BEGIN RECORDED INFORMATION

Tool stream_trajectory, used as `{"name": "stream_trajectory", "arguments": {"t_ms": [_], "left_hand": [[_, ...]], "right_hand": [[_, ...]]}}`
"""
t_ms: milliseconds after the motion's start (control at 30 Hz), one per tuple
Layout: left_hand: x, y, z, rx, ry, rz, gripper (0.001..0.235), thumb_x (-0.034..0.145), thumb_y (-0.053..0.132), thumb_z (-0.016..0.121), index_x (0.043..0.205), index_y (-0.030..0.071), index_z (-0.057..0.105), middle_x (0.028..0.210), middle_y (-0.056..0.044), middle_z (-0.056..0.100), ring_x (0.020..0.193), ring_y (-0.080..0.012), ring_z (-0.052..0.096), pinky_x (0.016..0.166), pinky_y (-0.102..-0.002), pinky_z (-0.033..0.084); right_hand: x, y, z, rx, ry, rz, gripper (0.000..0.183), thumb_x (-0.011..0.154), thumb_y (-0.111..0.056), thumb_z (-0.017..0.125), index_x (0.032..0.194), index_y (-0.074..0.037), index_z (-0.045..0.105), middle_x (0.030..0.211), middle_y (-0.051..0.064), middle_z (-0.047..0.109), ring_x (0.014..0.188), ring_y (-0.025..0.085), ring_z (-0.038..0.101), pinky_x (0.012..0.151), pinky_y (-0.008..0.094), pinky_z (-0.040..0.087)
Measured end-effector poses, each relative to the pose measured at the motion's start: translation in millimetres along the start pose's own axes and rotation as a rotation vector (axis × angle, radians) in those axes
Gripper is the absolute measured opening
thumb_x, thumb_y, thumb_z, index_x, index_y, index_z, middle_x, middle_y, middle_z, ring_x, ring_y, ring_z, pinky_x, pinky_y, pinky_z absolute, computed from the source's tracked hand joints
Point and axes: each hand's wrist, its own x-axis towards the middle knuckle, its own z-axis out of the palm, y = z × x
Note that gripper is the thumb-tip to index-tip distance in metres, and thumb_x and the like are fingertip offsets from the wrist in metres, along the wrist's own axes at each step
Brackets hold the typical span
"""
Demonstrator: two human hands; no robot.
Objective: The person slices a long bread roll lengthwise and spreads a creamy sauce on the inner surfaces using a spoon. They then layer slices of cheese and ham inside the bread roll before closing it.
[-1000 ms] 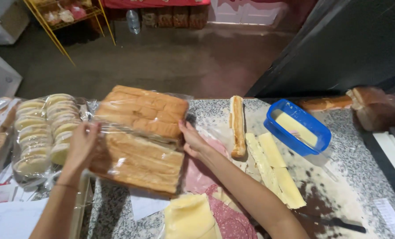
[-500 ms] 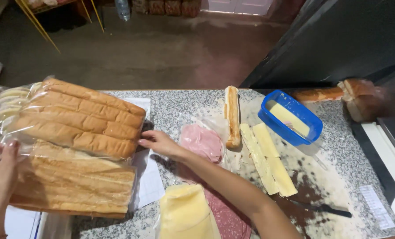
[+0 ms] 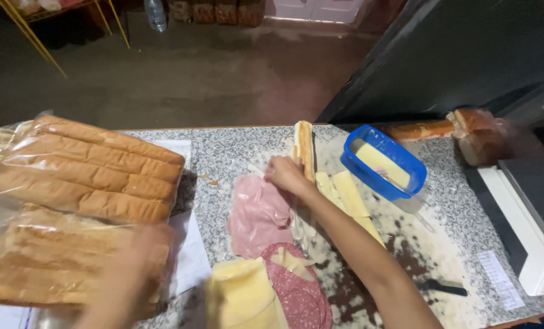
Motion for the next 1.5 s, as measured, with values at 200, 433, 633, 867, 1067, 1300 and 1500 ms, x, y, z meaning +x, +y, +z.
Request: {"name": "stream_trajectory", "arguments": {"t_ms": [200,433,633,867,1067,1300,1500], "left_hand": [[-68,8,150,-0.08,-0.582,0.127,0.082,0.087,0.046,0.084,0.147,0.008,0.042,0.152,-0.011,0.042,0.139,-0.0297,0.046,0.116,-0.044,0.038],[-35,33,122,-0.192,-0.515,-0.185,0.048,0.091,0.054,0.065,0.124,0.02,0.057,0.11,-0.009,0.069,0.104,-0.029,0.063,0.093,-0.039,0.049],[-7,34,119,-0.26,-0.674,-0.378,0.028,0.086,0.047,0.077,0.081,0.02,0.07,0.08,0.004,0.066,0.076,-0.0089,0.058,0.072,-0.027,0.046],[20,32,125,-0.34,-0.729,-0.457,0.02,0.084,0.037,0.084,0.093,0.024,0.071,0.072,0.007,0.072,0.069,-0.0079,0.06,0.066,-0.025,0.044],[21,50,125,-0.075,-0.957,-0.232,0.063,0.055,0.073,0.098,0.086,0.025,0.071,0.074,0.008,0.066,0.071,-0.0088,0.053,0.067,-0.028,0.041],[29,34,144,-0.18,-0.884,-0.378,0.056,0.062,0.056,0.096,0.108,0.028,0.083,0.077,0.008,0.07,0.074,-0.007,0.061,0.07,-0.022,0.046],[58,31,117,-0.181,-0.872,-0.324,0.035,0.068,0.047,0.097,0.095,0.027,0.087,0.076,0.009,0.076,0.076,-0.004,0.061,0.069,-0.021,0.047]], "right_hand": [[0,-8,-4,0.141,-0.08,-0.084,0.011,0.082,-0.023,0.062,0.075,-0.015,0.064,0.082,0.006,0.071,0.088,0.027,0.067,0.107,0.052,0.036],[80,6,17,0.381,0.14,-0.235,0.013,0.086,-0.017,0.067,0.073,-0.013,0.07,0.07,0.005,0.074,0.067,0.017,0.071,0.065,0.035,0.053],[117,-5,-6,0.472,0.207,-0.22,0.013,0.089,-0.018,0.071,0.097,-0.008,0.069,0.093,0.013,0.073,0.086,0.021,0.072,0.076,0.035,0.054],[-105,-59,-103,0.827,-0.073,-0.19,0.038,0.103,-0.005,0.042,0.139,-0.015,0.045,0.133,0.018,0.043,0.091,0.022,0.066,0.037,0.019,0.046],[-172,50,-10,0.187,-0.556,-0.389,0.077,0.07,-0.05,0.08,0.128,-0.009,0.048,0.127,0.01,0.053,0.112,0.023,0.05,0.093,0.034,0.043],[-187,53,12,0.147,-0.636,-0.197,0.06,0.067,-0.052,0.079,0.108,-0.014,0.054,0.114,0.003,0.05,0.108,0.02,0.047,0.092,0.032,0.044],[-192,47,11,0.243,-0.597,-0.209,0.041,0.08,-0.034,0.081,0.1,-0.012,0.052,0.099,0.005,0.056,0.088,0.02,0.049,0.074,0.03,0.038]]}}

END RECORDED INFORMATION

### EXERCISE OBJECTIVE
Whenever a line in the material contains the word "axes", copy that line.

### ANSWER BELOW
Measured end-effector poses, each relative to the pose measured at the motion's start: translation in millimetres along the start pose's own axes and rotation as a rotation vector (axis × angle, radians) in those axes
Point and axes: each hand's wrist, its own x-axis towards the middle knuckle, its own z-axis out of the palm, y = z × x
Note that gripper is the thumb-tip to index-tip distance in metres, and thumb_x and the like are fingertip offsets from the wrist in metres, along the wrist's own axes at each step

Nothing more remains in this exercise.